Roshandel Elham, Kaviani Saeid, Hajifathali Abbas, Soleimani Masoud
Department of Hematology, Tarbiat Modares University, Tehran, Iran.
Hematopoietic Stem Cell Research Center, Shahid Beheshti University of Medical Sciences, Tehran, Iran; Taleghani Hospital, Shahid Beheshti University of Medical Sciences, Tehran, Iran.
Transfus Apher Sci. 2020 Aug;59(4):102810. doi: 10.1016/j.transci.2020.102810. Epub 2020 May 13.
Thrombocytopenia is a common consequence of leukemia that affects the outcome of hematopoietic stem cell transplantation (HSCT). The stromal damage of bone marrow following pre-HSCT conditioning regimens can delay the hematopoietic engraftment and increased blood product transfusions. We tried to define threshold based on pre-transplant platelet count as a biomarker to predict engraftment time and blood product requirements in allogeneic HSCT patients.
This retrospective study was performed on 194 patients who received allogeneic HSCT. The median for platelet (PLT) count of patients at the admission day was considered as a cut off value. The association of platelet count with white blood cell (WBC) and PLT engraftment time and also the requirement of packed red blood cell or PLT transfusions as outcomes of interest were investigated.

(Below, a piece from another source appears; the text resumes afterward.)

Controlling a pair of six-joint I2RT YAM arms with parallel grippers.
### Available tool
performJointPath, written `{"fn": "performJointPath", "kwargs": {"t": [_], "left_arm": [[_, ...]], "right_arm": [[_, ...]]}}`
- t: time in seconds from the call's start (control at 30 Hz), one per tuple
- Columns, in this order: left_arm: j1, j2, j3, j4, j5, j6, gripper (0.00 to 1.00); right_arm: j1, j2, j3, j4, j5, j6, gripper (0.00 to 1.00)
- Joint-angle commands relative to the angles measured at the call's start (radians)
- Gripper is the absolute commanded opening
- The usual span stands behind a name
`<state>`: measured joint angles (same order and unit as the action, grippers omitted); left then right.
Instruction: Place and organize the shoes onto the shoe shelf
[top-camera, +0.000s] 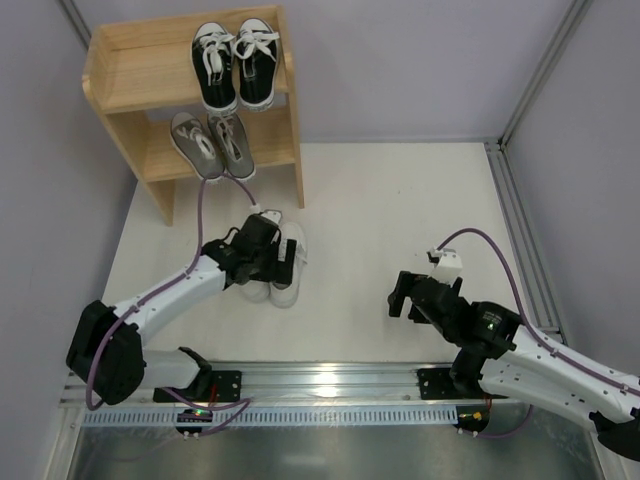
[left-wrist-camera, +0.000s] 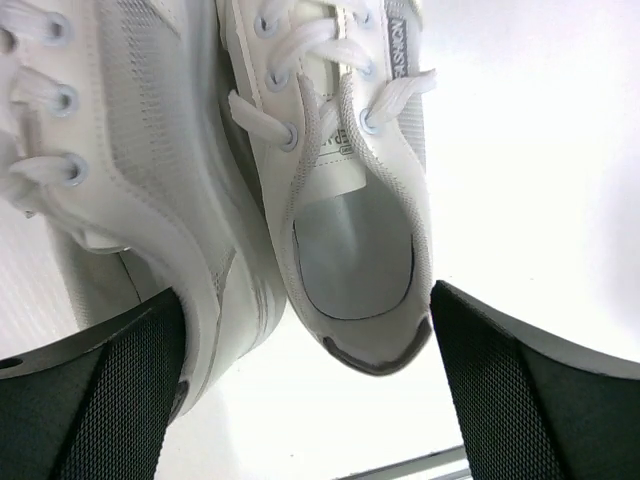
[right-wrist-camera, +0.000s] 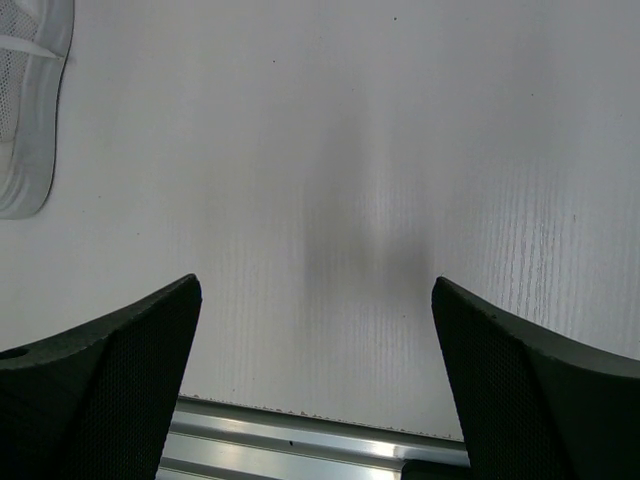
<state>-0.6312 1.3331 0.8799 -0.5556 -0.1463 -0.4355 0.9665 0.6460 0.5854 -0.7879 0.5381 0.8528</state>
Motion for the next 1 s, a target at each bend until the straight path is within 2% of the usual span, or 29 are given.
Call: {"fn": "performJointPath", "kwargs": {"t": [0.0,0.23,0.33,0.43,0.53,0.57,0.63,0.67,0.77,0.9,0.93,0.97], "left_arm": [[0.034,-0.078,-0.006,0.046,0.111,-0.032,0.97],[0.134,-0.127,-0.079,0.056,0.142,-0.032,0.97],[0.168,-0.126,-0.111,0.072,0.142,-0.028,0.92],[0.172,-0.109,-0.140,0.095,0.143,-0.023,0.81],[0.171,-0.075,-0.137,0.100,0.143,-0.026,0.64],[0.171,-0.069,-0.134,0.099,0.143,-0.022,0.52],[0.171,-0.048,-0.124,0.089,0.137,-0.017,0.38],[0.171,-0.042,-0.119,0.071,0.126,-0.016,0.24],[0.171,-0.028,-0.110,0.057,0.094,-0.012,0.07],[0.168,-0.022,-0.090,0.039,0.076,-0.003,0.03],[0.169,-0.023,-0.085,0.040,0.082,0.001,0.07],[0.168,-0.023,-0.084,0.042,0.091,0.000,0.27]], "right_arm": [[0.000,-0.009,0.010,0.009,0.017,0.012,0.97],[0.001,0.006,0.013,0.016,0.013,0.015,0.97],[0.001,0.012,0.016,0.018,0.011,0.014,0.97],[0.001,0.020,0.019,0.019,0.011,0.014,0.97],[0.001,0.030,0.022,0.026,0.008,0.012,0.97],[0.001,0.035,0.022,0.027,0.008,0.012,0.97],[0.001,0.038,0.021,0.030,0.008,0.014,0.97],[0.001,0.040,0.022,0.029,0.008,0.012,0.97],[0.001,0.043,0.021,0.033,0.008,0.012,0.97],[0.001,0.047,0.022,0.038,0.003,0.009,0.97],[0.001,0.046,0.021,0.041,0.003,0.009,0.97],[0.001,0.046,0.019,0.041,0.002,0.008,0.97]]}}
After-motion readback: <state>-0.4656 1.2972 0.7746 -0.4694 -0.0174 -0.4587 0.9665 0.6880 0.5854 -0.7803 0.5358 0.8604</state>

164 patients (84.5 %) had successful WBC engraftment, and PLT engraftment was seen in 155 patients (79.9 %) in 30 and 50 days after HSCT, respectively. The patients with PLT count higher than 154,000/μL had better PLT engraftment (P = 0.060), and WBC engraftment (P = 0.014) than those with PLT count lower than this cut off. The pre-transplant PLT count had negative relations with SD platelet requests after HSCT (P = 0.008).
The thrombocytopenia before HSCT might delay the platelet and WBC engraftment time, which should be taken into account before transplantation. Since the blood product transfusion is one of the factors associated with engraftment, the pre-transplant platelet count can be used as a predictive biomarker to manage the blood product requirement during the HSCT until engraftment occurs.

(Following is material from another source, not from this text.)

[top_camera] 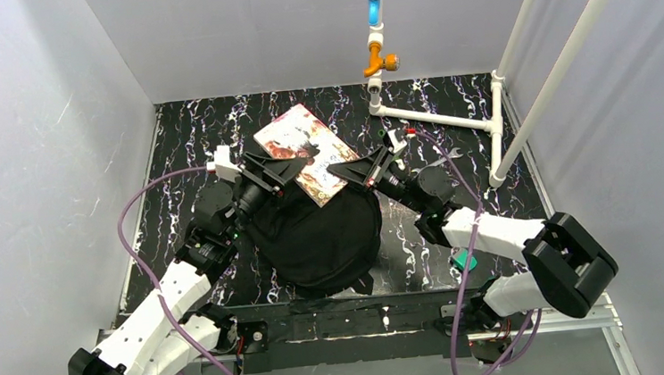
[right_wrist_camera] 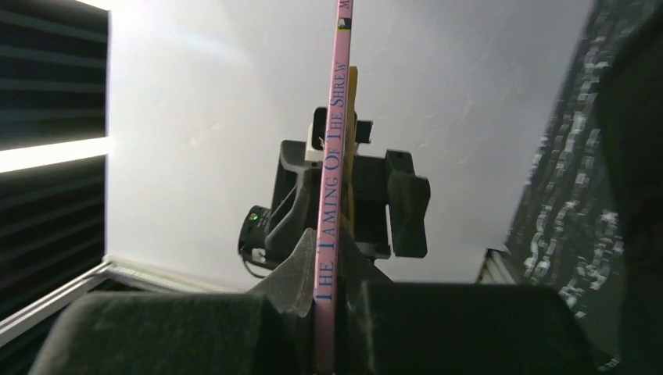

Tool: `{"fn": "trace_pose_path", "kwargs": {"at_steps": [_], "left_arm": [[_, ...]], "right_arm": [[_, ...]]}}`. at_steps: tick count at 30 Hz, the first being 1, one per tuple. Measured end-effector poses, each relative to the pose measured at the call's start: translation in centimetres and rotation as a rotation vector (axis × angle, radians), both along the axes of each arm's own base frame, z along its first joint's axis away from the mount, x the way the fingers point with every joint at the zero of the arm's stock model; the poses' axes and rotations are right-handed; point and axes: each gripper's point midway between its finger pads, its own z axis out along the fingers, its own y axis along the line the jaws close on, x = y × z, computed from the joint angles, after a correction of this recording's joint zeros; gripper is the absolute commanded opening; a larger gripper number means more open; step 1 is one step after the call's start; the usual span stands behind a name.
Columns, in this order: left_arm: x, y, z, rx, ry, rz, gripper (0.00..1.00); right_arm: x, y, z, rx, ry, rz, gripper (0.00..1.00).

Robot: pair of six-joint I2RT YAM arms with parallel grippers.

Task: Pack the student bag
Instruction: Pick up the book from the center of the board, then place the book in the student bag.

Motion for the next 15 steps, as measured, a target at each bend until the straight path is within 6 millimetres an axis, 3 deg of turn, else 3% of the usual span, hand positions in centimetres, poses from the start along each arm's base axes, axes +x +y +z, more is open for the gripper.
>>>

血小板减少是白血病的常见后果,会影响造血干细胞移植(HSCT)的结果。HSCT预处理方案后骨髓的基质损伤会延迟造血植入并增加血液制品的输注。我们试图基于移植前血小板计数定义一个阈值作为生物标志物,以预测异基因HSCT患者的植入时间和血液制品需求。
对194例接受异基因HSCT的患者进行了这项回顾性研究。将患者入院当天血小板(PLT)计数的中位数作为临界值。研究血小板计数与白细胞(WBC)及PLT植入时间的关联,以及作为感兴趣结局的浓缩红细胞或PLT输血需求。

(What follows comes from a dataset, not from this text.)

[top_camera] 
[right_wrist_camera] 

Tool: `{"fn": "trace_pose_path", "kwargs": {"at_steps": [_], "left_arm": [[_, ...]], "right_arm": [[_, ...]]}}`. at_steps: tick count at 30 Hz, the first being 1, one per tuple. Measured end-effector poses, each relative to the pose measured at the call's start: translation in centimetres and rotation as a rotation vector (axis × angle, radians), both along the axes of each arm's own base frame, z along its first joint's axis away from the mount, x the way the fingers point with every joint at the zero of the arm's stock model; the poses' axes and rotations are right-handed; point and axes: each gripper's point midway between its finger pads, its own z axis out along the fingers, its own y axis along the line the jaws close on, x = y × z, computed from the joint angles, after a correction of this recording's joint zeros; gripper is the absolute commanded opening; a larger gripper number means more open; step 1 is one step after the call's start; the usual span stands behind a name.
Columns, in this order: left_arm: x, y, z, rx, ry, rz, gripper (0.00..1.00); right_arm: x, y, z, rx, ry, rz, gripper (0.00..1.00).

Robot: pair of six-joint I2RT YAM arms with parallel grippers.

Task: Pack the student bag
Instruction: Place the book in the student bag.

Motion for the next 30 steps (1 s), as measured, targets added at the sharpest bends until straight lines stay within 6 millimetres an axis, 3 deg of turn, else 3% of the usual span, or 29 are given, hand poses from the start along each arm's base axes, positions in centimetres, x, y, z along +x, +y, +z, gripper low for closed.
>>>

164例患者(84.5%)白细胞成功植入,155例患者(79.9%)分别在HSCT后30天和50天出现PLT植入。PLT计数高于154,000/μL的患者比低于该临界值的患者有更好的PLT植入(P = 0.060)和白细胞植入(P = 0.014)。移植前PLT计数与HSCT后血小板需求标准差呈负相关(P = 0.008)。
HSCT前的血小板减少可能会延迟血小板和白细胞的植入时间,这在移植前应予以考虑。由于血液制品输注是与植入相关的因素之一,移植前血小板计数可作为预测生物标志物,用于管理HSCT期间直至植入发生时的血液制品需求。